Le président Saïed a tenu à rappeler que l’activation de l’article 80 de la Constitution et la mise en œuvre de mesures exceptionnelles "furent une décision personnelle que j’ai prise au bon moment. Une décision qui a permis de discerner les vrais patriotes des autres qui ont choisi de vendre le pays".

A tous ceux qui n’ont cessé de critiquer le retard pris dans la désignation d’un chef de gouvernement, M. Saïed a indiqué que les masques sont tombés. Il a fait savoir qu’ils "attendaient des désignations, au moment même où la véritable question concerne la défaillance de tout un système".

"Mon souci, a-t-il renchéri, consiste à protéger le pays, non de répartir des postes à des traîtres qui cherchent à travers la formation du gouvernement à revenir à la situation qui prévalait le 24 juillet".

Au sujet de l’Assemblée des Représentants du Peuple (parlement gelé), le président a affiché un ton inquisiteur, estimant qu’ils "prétendent combattre la corruption au moment où, tels des criquets pèlerins, ils ne daignent pas mettre aux enchères l’adoption de certaines lois" dans un hémicycle transformé en arène de combats politiciens, de diatribes et même d’échange de violence physique".

Et de s’exclamer : "comment peuvent-ils être des représentants du peuple?

‘’Un instant historique’’

Au sujet de la Constitution, expression de la légitimité populaire, le chef de l'Etat tunisien a fait savoir qu’elle a été bafouée et mise à mal depuis plus de dix ans.

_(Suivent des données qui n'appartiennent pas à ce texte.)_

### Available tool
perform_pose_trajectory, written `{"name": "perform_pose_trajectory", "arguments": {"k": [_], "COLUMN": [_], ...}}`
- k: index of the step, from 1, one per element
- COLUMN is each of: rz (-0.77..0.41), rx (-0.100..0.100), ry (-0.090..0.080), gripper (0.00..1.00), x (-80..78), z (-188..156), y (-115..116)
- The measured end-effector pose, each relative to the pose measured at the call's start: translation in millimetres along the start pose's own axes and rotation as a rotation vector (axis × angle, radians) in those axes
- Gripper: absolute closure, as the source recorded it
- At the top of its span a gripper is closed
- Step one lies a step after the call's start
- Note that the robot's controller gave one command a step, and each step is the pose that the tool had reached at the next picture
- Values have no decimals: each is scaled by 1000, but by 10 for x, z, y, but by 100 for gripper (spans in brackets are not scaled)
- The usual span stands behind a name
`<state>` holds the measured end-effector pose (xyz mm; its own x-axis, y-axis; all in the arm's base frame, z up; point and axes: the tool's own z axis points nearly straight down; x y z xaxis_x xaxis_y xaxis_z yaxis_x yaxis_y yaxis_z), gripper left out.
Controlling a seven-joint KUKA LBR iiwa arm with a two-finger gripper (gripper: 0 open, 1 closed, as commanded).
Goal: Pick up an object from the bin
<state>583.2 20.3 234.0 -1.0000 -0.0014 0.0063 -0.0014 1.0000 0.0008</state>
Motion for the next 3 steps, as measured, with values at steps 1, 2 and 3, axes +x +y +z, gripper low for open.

Il s’est interrogé sur un air moqueur : "Comment peut-on faire un coup d’Etat au moment même où je veille à la stricte et juste application de la constitution et que toutes les mesures mises en œuvre n’enfreignent aucune de ses dispositions".

Nonobstant ce constat, il a réaffirmé que toutes les dispositions relatives aux droits et libertés resteront en vigueur et seront respectées.

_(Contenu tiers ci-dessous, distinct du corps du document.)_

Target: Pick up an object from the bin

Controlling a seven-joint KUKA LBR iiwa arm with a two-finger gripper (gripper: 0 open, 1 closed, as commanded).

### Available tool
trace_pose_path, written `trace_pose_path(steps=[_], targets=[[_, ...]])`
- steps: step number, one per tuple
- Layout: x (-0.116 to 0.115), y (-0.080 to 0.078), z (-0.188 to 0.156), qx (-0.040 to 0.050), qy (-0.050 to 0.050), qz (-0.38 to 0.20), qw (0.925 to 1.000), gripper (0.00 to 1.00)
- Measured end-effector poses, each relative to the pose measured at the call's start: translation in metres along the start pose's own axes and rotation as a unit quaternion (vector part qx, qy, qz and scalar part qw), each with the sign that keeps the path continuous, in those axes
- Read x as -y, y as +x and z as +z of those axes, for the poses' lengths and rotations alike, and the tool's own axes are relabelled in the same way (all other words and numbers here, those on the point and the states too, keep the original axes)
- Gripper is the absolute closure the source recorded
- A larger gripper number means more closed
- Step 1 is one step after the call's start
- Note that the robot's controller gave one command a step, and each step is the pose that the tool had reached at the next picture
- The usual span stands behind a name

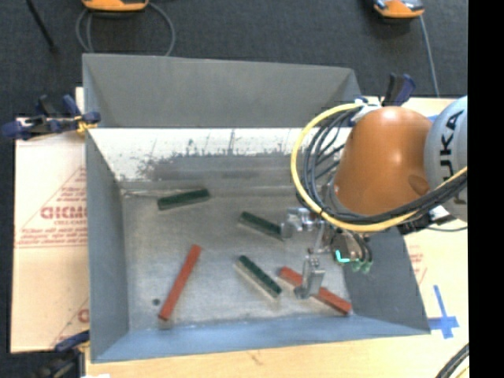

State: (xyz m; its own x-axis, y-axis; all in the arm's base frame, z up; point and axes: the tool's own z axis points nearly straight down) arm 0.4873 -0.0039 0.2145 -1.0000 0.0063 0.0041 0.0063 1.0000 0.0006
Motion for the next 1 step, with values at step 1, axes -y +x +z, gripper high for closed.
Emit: trace_pose_path(steps=[1], targets=[[0.0382, -0.0093, 0.1158, 0.0004, 0.000, 0.112, 0.9937, 0.00]])
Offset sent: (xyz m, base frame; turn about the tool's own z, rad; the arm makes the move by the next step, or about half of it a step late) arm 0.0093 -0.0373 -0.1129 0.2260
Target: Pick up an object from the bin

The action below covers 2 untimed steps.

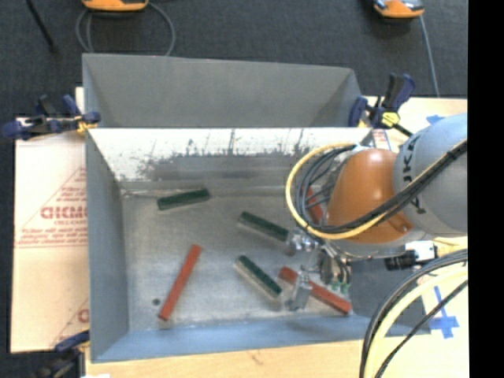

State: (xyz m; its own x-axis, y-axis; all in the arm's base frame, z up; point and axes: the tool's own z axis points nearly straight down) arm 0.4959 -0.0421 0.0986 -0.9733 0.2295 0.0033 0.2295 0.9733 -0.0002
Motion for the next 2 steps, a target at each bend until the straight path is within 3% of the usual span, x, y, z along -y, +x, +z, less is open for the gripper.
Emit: trace_pose_path(steps=[1, 2], targets=[[0.0275, -0.0164, 0.0296, 0.0018, 0.001, 0.000, 1.0000, 0.00], [0.0259, -0.0164, 0.0279, 0.0026, 0.000, -0.002, 1.0000, 1.00]])
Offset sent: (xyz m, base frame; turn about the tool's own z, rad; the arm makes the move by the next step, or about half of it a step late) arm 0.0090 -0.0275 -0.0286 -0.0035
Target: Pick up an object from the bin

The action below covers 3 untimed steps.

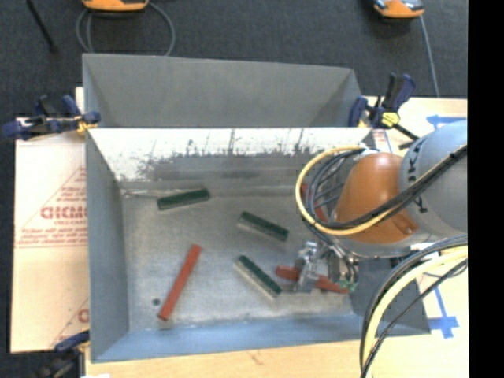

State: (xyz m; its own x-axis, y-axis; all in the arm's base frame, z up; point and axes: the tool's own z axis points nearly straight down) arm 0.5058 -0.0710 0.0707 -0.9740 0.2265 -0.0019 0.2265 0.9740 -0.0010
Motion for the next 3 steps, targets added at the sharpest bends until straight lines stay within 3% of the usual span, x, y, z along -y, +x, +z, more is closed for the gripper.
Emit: trace_pose_path(steps=[2, 3], targets=[[0.005, 0.009, 0.000, -0.0027, 0.000, -0.027, 0.9996, 1.00], [-0.010, 0.008, 0.000, -0.0005, 0.000, -0.035, 0.9994, 1.00]])
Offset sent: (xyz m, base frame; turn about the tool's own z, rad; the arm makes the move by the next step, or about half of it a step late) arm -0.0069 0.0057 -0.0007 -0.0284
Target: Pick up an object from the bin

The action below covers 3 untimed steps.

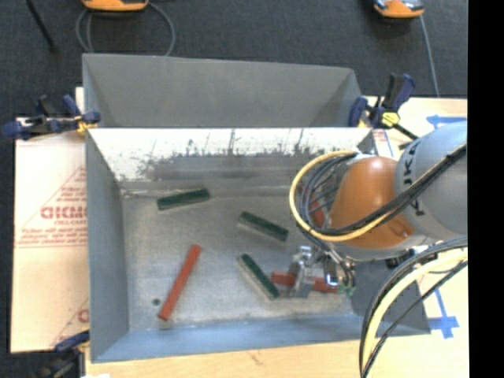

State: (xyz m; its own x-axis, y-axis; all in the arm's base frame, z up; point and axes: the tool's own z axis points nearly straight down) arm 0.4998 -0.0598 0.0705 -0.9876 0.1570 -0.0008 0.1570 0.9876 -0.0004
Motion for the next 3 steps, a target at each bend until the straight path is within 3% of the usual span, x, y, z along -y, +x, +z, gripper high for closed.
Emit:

Il conclut que le pays est en train de vivre aujourd’hui un instant historique, réaffirmant que sa visite à Sidi Bouzid "apporte une réponse cinglante à ceux qui prétendent que le président n’est plus libre de ses actes", précisant qu’il s’est déplacé dans cette région pour lever tout quiproquo et afin que la Constitution soit réellement l’émanation de la volonté populaire.